The records below must be transcribed precisely and in full.

§ **Supplied records**:
※
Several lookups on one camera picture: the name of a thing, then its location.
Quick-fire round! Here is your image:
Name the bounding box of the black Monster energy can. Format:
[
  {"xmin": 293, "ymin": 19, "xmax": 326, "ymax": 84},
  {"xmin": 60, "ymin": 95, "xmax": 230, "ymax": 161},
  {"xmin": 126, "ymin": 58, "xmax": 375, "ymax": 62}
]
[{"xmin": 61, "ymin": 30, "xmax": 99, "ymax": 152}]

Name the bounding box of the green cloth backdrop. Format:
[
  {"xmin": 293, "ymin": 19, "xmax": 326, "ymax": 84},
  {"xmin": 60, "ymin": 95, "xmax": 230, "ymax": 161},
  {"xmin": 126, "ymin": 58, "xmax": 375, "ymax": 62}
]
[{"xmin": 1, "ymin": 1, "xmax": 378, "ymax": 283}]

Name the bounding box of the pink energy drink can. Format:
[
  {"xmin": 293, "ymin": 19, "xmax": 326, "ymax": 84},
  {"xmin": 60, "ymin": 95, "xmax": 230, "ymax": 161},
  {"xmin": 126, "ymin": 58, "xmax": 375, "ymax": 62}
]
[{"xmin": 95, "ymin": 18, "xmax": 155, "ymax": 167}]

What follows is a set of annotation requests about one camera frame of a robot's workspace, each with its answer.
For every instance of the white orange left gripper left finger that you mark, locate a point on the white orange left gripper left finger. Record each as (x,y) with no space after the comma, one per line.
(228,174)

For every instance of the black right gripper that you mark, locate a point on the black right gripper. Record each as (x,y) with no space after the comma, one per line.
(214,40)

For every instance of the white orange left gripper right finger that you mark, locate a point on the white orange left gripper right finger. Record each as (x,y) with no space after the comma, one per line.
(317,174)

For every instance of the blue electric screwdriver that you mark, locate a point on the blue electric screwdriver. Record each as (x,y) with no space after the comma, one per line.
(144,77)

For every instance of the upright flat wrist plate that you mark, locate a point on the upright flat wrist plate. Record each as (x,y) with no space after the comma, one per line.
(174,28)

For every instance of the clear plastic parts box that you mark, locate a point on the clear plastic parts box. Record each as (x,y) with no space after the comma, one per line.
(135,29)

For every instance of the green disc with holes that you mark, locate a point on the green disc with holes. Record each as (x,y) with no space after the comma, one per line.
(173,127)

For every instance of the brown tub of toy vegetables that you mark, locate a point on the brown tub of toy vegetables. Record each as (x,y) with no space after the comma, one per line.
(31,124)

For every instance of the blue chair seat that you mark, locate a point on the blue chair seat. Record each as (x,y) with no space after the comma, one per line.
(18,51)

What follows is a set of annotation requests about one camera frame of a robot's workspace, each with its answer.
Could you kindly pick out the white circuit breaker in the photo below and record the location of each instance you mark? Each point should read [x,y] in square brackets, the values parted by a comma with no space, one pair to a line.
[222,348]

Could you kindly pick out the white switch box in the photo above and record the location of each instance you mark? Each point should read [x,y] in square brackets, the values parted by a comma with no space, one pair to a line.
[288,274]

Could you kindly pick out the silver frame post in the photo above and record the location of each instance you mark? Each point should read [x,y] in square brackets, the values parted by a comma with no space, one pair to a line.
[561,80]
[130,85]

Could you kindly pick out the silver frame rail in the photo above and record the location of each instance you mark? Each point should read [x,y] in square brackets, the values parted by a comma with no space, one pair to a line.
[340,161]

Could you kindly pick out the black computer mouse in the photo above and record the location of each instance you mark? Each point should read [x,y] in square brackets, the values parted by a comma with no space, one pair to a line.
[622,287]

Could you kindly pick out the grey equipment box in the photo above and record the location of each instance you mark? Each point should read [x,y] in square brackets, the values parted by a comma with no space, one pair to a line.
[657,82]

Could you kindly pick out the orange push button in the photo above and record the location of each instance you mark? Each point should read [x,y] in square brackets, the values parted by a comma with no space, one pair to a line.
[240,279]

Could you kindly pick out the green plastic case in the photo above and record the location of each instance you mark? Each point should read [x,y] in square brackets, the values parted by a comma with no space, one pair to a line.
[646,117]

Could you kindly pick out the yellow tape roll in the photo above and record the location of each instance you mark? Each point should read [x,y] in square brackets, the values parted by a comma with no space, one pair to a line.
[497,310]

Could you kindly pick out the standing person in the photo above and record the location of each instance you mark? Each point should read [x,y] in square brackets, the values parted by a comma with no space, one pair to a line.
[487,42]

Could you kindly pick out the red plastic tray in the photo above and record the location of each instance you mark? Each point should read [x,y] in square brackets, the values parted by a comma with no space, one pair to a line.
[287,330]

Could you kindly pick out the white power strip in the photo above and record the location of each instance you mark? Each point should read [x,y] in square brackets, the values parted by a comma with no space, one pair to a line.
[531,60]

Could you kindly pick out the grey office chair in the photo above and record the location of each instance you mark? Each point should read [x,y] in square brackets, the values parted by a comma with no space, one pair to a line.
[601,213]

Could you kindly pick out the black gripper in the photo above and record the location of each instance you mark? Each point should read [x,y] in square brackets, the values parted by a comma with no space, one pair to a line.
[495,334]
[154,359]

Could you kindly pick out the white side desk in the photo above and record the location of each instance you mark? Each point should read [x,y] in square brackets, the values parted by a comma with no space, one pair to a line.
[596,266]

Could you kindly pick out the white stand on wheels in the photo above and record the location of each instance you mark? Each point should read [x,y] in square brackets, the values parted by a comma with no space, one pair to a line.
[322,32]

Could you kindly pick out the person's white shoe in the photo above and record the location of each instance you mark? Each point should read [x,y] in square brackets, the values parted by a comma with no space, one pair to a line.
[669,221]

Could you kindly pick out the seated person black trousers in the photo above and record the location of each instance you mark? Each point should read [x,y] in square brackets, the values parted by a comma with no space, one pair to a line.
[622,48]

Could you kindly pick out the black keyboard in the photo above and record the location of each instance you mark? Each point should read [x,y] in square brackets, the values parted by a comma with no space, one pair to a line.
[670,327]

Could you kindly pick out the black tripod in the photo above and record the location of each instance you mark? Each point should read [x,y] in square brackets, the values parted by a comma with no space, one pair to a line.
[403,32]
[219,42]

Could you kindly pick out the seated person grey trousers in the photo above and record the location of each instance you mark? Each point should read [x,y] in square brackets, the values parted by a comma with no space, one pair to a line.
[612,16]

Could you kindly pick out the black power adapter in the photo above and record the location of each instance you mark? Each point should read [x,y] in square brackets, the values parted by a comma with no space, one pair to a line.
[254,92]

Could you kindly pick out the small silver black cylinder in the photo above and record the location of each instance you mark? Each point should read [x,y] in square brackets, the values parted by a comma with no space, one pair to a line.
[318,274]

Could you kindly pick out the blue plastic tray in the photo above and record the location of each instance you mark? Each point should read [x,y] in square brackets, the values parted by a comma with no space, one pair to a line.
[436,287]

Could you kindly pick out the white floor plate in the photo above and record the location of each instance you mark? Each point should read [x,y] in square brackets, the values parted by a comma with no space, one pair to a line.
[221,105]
※
§ **Task response**:
Several lookups on one camera picture: the name of a thing, then its location.
Quick-fire round! Here is your image:
Name the bounding box of the black Monster energy can. Format:
[
  {"xmin": 293, "ymin": 19, "xmax": 326, "ymax": 84},
  {"xmin": 60, "ymin": 95, "xmax": 230, "ymax": 161},
  {"xmin": 126, "ymin": 58, "xmax": 375, "ymax": 62}
]
[{"xmin": 61, "ymin": 30, "xmax": 99, "ymax": 152}]

Name the bounding box of the green cloth backdrop. Format:
[
  {"xmin": 293, "ymin": 19, "xmax": 326, "ymax": 84},
  {"xmin": 60, "ymin": 95, "xmax": 230, "ymax": 161},
  {"xmin": 126, "ymin": 58, "xmax": 375, "ymax": 62}
]
[{"xmin": 1, "ymin": 1, "xmax": 378, "ymax": 283}]

Name the bounding box of the pink energy drink can. Format:
[
  {"xmin": 293, "ymin": 19, "xmax": 326, "ymax": 84},
  {"xmin": 60, "ymin": 95, "xmax": 230, "ymax": 161},
  {"xmin": 126, "ymin": 58, "xmax": 375, "ymax": 62}
]
[{"xmin": 95, "ymin": 18, "xmax": 155, "ymax": 167}]

What follows is a set of annotation requests about one camera frame of a robot's workspace, each with its answer.
For every instance of the white orange left gripper left finger that you mark, locate a point on the white orange left gripper left finger. Record each as (x,y) with no space after the comma, one per line.
(228,174)

For every instance of the black right gripper that you mark, locate a point on the black right gripper. Record each as (x,y) with no space after the comma, one per line.
(214,40)

For every instance of the white orange left gripper right finger that you mark, locate a point on the white orange left gripper right finger. Record each as (x,y) with no space after the comma, one per line.
(317,174)

For every instance of the blue electric screwdriver that you mark, locate a point on the blue electric screwdriver. Record each as (x,y) with no space after the comma, one per line.
(144,77)

For every instance of the upright flat wrist plate that you mark, locate a point on the upright flat wrist plate. Record each as (x,y) with no space after the comma, one per line.
(174,28)

For every instance of the clear plastic parts box that you mark, locate a point on the clear plastic parts box. Record each as (x,y) with no space after the comma, one per line.
(135,29)

For every instance of the green disc with holes that you mark, locate a point on the green disc with holes. Record each as (x,y) with no space after the comma, one per line.
(173,127)

For every instance of the brown tub of toy vegetables that you mark, locate a point on the brown tub of toy vegetables. Record each as (x,y) with no space after the comma, one per line.
(31,124)

For every instance of the blue chair seat that you mark, locate a point on the blue chair seat. Record each as (x,y) with no space after the comma, one per line.
(18,51)

What follows is a set of annotation requests about one camera frame of a robot's workspace, each with its answer.
Could you kindly pick out the white circuit breaker in the photo below and record the location of each instance you mark? Each point should read [x,y] in square brackets, the values parted by a comma with no space, one pair to a line.
[222,348]

Could you kindly pick out the white switch box in the photo above and record the location of each instance you mark? Each point should read [x,y] in square brackets, the values parted by a comma with no space, one pair to a line.
[288,274]

Could you kindly pick out the silver frame post in the photo above and record the location of each instance you mark? Each point should read [x,y] in square brackets, the values parted by a comma with no space, one pair to a line.
[561,80]
[130,85]

Could you kindly pick out the silver frame rail in the photo above and record the location of each instance you mark? Each point should read [x,y] in square brackets, the values parted by a comma with no space, one pair to a line.
[340,161]

Could you kindly pick out the black computer mouse in the photo above and record the location of each instance you mark? Each point should read [x,y] in square brackets, the values parted by a comma with no space, one pair to a line.
[622,287]

Could you kindly pick out the grey equipment box in the photo above and record the location of each instance you mark? Each point should read [x,y] in square brackets, the values parted by a comma with no space, one pair to a line.
[657,82]

Could you kindly pick out the orange push button in the photo above and record the location of each instance you mark? Each point should read [x,y] in square brackets, the values parted by a comma with no space, one pair to a line.
[240,279]

Could you kindly pick out the green plastic case in the photo above and record the location of each instance you mark? Each point should read [x,y] in square brackets, the values parted by a comma with no space, one pair to a line.
[646,117]

Could you kindly pick out the yellow tape roll in the photo above and record the location of each instance you mark? Each point should read [x,y] in square brackets, the values parted by a comma with no space, one pair to a line.
[497,310]

Could you kindly pick out the standing person in the photo above and record the location of each instance you mark? Each point should read [x,y] in square brackets, the values parted by a comma with no space, one pair to a line.
[487,42]

Could you kindly pick out the red plastic tray in the photo above and record the location of each instance you mark? Each point should read [x,y] in square brackets, the values parted by a comma with no space, one pair to a line.
[287,330]

Could you kindly pick out the white power strip in the photo above and record the location of each instance you mark? Each point should read [x,y] in square brackets, the values parted by a comma with no space, one pair to a line.
[531,60]

Could you kindly pick out the grey office chair in the photo above and record the location of each instance you mark? Each point should read [x,y] in square brackets, the values parted by a comma with no space, one pair to a line.
[601,213]

Could you kindly pick out the black gripper in the photo above and record the location of each instance you mark? Each point should read [x,y] in square brackets, the values parted by a comma with no space, one pair to a line.
[495,334]
[154,359]

Could you kindly pick out the white side desk in the photo above and record the location of each instance you mark? Each point should read [x,y] in square brackets, the values parted by a comma with no space, one pair to a line.
[596,266]

Could you kindly pick out the white stand on wheels in the photo above and record the location of each instance you mark? Each point should read [x,y] in square brackets, the values parted by a comma with no space, one pair to a line.
[322,32]

Could you kindly pick out the person's white shoe in the photo above and record the location of each instance you mark? Each point should read [x,y] in square brackets, the values parted by a comma with no space, one pair to a line.
[669,221]

Could you kindly pick out the seated person black trousers in the photo above and record the location of each instance you mark? Each point should read [x,y] in square brackets, the values parted by a comma with no space, one pair to a line.
[622,48]

Could you kindly pick out the black keyboard in the photo above and record the location of each instance you mark? Each point should read [x,y] in square brackets, the values parted by a comma with no space, one pair to a line.
[670,327]

Could you kindly pick out the black tripod in the photo above and record the location of each instance you mark? Each point should read [x,y] in square brackets, the values parted by a comma with no space, one pair to a line.
[403,32]
[219,42]

Could you kindly pick out the seated person grey trousers in the photo above and record the location of each instance you mark? Each point should read [x,y] in square brackets, the values parted by a comma with no space, one pair to a line.
[612,16]

Could you kindly pick out the black power adapter in the photo above and record the location of each instance you mark? Each point should read [x,y] in square brackets, the values parted by a comma with no space, one pair to a line.
[254,92]

Could you kindly pick out the small silver black cylinder in the photo above and record the location of each instance you mark? Each point should read [x,y] in square brackets, the values parted by a comma with no space, one pair to a line.
[318,274]

Could you kindly pick out the blue plastic tray in the photo above and record the location of each instance you mark? Each point should read [x,y] in square brackets, the values parted by a comma with no space, one pair to a line.
[436,287]

Could you kindly pick out the white floor plate in the photo above and record the location of each instance you mark? Each point should read [x,y] in square brackets, the values parted by a comma with no space, one pair to a line.
[221,105]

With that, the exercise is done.